Barings’ Guy Dunham is opting for a low-risk portfolio on his recently revamped Strategic Bond fund.

In March this year, Barings converted its Global Bond Trust into the Strategic Bond fund and appointed its head of global aggregate as manager.

The £75m vehicle has outperformed the Investment Association Global Bond sector since Mr Dunham’s appointment.

The fund lost 0.9 per cent from the start of March until July 27, while the sector lost an average 2.4 per cent, data from FE Analytics shows.

Mr Dunham thought it was best to remain cautious in the current environment.

While the situation in Greece seems to have calmed, he has reduced his risk to the peripheral European countries, in which he holds roughly 30 per cent in bonds.

This allocation was split between five-, 10- and 30-year bonds earlier in the year.

Mr Dunham has since dumped the 30-year bonds and has put this part of his portfolio into five- and 10-year bonds.

“We are going to keep our risk in this area at a lower level until we see the impact of the Greece package and the sentiment with the election in Spain,” he said.

The ruling Partido Popular party in Spain must combat the growing support for new populist parties in the December election.

This surge in support follows a deep recession in Spain and a series of corruption scandals that have surrounded the current party.

In spite of keeping a low-risk portfolio in peripheral Europe, Mr Dunham is optimistic about the outlook for the region.

“If you look at the European Central Bank, it is going to be supportive,” he said.

The manager is running the portfolio at the lower end of his risk range in another attempt to mediate risk.

He said he would normally run the fund at between zero and eight years and that he was currently operating it at about three years.

Macroeconomics is not the only thing spurring Mr Dunham to lower the risk in his fund as liquidity is becoming an ever-growing concern for bond managers.

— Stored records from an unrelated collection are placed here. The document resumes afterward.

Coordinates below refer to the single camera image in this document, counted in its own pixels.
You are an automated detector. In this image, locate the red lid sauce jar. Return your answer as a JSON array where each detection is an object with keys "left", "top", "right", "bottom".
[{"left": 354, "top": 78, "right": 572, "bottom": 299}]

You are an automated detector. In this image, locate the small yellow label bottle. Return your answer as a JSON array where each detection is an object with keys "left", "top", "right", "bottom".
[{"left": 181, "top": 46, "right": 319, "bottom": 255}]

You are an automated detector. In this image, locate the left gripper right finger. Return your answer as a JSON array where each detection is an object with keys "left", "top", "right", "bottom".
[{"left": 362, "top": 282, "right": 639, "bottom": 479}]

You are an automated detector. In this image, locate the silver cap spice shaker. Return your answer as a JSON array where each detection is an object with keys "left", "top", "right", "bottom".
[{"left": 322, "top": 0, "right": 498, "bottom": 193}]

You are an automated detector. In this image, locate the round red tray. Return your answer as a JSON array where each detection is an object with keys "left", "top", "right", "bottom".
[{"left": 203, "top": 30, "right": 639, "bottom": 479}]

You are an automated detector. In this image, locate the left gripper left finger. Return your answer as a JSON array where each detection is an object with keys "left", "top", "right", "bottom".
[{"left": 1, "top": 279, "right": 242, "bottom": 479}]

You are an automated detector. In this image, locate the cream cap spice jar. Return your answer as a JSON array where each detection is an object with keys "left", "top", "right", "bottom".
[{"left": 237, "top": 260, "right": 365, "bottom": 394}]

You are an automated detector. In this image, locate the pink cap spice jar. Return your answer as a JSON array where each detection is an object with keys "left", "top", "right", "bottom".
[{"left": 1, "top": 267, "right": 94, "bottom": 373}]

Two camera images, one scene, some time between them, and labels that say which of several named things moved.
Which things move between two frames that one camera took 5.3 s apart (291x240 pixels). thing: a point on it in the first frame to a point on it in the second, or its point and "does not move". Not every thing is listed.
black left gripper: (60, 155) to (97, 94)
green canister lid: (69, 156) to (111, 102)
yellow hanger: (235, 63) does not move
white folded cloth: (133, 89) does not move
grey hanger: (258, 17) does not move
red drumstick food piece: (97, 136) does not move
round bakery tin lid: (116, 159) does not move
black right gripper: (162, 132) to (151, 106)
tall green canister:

He added that any bond manager who said he was not concerned about liquidity was “not being honest with himself”.

“It means increased volatility and we have to be more aware of risk, but the natural consequence is that people take less risk,” the manager said.

Mr Dunham also removed all the currency risk within his portfolio earlier in the year, although he is beginning to add some back in.

He had roughly 20 per cent of the fund in the US dollar before reducing that to a neutral position.

However, he is rebuilding that currency holding and at the end of June he had 15.1 per cent in the dollar.